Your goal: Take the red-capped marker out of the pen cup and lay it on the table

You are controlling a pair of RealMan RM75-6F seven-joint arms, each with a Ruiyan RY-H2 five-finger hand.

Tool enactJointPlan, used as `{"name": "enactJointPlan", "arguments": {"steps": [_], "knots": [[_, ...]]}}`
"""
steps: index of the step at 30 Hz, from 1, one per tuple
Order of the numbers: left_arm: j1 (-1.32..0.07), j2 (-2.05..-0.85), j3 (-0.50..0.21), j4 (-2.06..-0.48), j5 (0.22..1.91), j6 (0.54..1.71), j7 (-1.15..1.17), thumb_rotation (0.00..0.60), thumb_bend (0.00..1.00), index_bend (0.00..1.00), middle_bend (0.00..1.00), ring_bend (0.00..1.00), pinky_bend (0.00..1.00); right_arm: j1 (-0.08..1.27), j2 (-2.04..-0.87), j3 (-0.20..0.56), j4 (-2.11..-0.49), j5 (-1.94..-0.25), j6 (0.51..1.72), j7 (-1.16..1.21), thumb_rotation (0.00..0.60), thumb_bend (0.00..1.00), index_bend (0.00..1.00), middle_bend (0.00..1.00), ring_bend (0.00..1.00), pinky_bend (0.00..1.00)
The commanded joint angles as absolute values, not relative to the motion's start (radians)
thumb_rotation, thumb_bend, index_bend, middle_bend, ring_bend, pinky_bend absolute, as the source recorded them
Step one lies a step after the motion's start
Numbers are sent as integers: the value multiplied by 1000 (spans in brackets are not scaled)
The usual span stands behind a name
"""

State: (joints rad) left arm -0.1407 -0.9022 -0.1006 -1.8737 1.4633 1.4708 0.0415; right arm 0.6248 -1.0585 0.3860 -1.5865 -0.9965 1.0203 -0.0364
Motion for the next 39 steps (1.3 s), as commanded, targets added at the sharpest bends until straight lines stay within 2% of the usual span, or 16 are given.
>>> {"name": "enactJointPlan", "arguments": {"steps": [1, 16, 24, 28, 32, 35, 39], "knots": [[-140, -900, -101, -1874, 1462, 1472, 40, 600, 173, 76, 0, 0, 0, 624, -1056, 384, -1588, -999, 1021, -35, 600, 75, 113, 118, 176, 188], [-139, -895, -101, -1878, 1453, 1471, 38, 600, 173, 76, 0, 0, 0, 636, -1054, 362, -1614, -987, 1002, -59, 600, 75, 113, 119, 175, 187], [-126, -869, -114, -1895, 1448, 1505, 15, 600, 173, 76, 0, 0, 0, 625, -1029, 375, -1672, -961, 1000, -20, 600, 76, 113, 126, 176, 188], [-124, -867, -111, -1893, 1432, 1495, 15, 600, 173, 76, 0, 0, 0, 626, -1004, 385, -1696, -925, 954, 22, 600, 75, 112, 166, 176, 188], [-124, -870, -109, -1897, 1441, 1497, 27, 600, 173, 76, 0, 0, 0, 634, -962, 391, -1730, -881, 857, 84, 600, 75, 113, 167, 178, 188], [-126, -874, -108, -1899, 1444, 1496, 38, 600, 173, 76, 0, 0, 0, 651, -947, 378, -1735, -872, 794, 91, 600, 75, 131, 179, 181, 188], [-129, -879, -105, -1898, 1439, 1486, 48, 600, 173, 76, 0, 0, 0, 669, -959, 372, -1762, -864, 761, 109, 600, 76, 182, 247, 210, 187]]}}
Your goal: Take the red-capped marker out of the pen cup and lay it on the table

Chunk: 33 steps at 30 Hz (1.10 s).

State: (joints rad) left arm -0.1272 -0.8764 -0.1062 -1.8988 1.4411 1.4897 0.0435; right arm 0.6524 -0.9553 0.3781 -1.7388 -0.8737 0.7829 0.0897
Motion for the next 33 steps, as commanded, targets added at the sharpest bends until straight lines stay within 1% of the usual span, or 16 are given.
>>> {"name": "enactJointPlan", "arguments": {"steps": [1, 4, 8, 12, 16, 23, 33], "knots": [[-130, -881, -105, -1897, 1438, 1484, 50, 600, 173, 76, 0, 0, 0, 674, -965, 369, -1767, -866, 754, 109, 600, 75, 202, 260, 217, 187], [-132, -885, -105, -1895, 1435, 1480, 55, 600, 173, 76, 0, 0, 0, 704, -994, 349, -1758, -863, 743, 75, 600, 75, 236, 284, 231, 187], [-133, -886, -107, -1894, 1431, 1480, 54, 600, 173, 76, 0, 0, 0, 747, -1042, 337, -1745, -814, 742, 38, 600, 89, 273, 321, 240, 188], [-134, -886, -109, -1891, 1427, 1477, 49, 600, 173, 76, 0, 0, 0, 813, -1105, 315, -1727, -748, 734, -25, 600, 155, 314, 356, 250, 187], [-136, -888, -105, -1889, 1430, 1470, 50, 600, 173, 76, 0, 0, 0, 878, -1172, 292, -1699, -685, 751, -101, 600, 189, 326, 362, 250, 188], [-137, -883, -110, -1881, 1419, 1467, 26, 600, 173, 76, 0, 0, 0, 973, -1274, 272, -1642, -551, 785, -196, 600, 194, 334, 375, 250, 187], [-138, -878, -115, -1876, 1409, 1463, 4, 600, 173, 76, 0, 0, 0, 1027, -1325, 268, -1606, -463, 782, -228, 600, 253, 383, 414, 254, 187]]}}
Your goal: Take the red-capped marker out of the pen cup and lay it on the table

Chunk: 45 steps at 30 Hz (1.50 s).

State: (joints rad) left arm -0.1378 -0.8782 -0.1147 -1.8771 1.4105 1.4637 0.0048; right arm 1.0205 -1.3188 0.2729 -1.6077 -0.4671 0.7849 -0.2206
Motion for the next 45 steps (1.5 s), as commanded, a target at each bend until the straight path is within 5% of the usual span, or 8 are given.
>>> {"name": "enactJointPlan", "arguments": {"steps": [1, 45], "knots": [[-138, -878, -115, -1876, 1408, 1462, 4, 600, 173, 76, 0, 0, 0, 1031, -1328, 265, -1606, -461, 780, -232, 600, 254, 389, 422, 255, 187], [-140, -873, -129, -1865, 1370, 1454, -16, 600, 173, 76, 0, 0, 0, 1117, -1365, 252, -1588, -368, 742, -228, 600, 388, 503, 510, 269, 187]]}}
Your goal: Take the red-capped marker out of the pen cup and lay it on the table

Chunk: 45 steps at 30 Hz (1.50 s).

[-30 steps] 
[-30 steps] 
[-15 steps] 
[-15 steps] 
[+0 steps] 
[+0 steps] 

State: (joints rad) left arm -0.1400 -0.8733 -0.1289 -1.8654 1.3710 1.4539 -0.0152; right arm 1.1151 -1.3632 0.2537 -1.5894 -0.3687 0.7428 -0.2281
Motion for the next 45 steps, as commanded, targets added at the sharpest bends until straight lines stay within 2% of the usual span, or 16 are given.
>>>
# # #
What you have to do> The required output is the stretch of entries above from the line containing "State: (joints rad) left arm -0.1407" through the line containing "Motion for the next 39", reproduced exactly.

Answer>
State: (joints rad) left arm -0.1407 -0.9022 -0.1006 -1.8737 1.4633 1.4708 0.0415; right arm 0.6248 -1.0585 0.3860 -1.5865 -0.9965 1.0203 -0.0364
Motion for the next 39 steps (1.3 s), as commanded, targets added at the sharpest bends until straight lines stay within 2% of the usual span, or 16 are given.

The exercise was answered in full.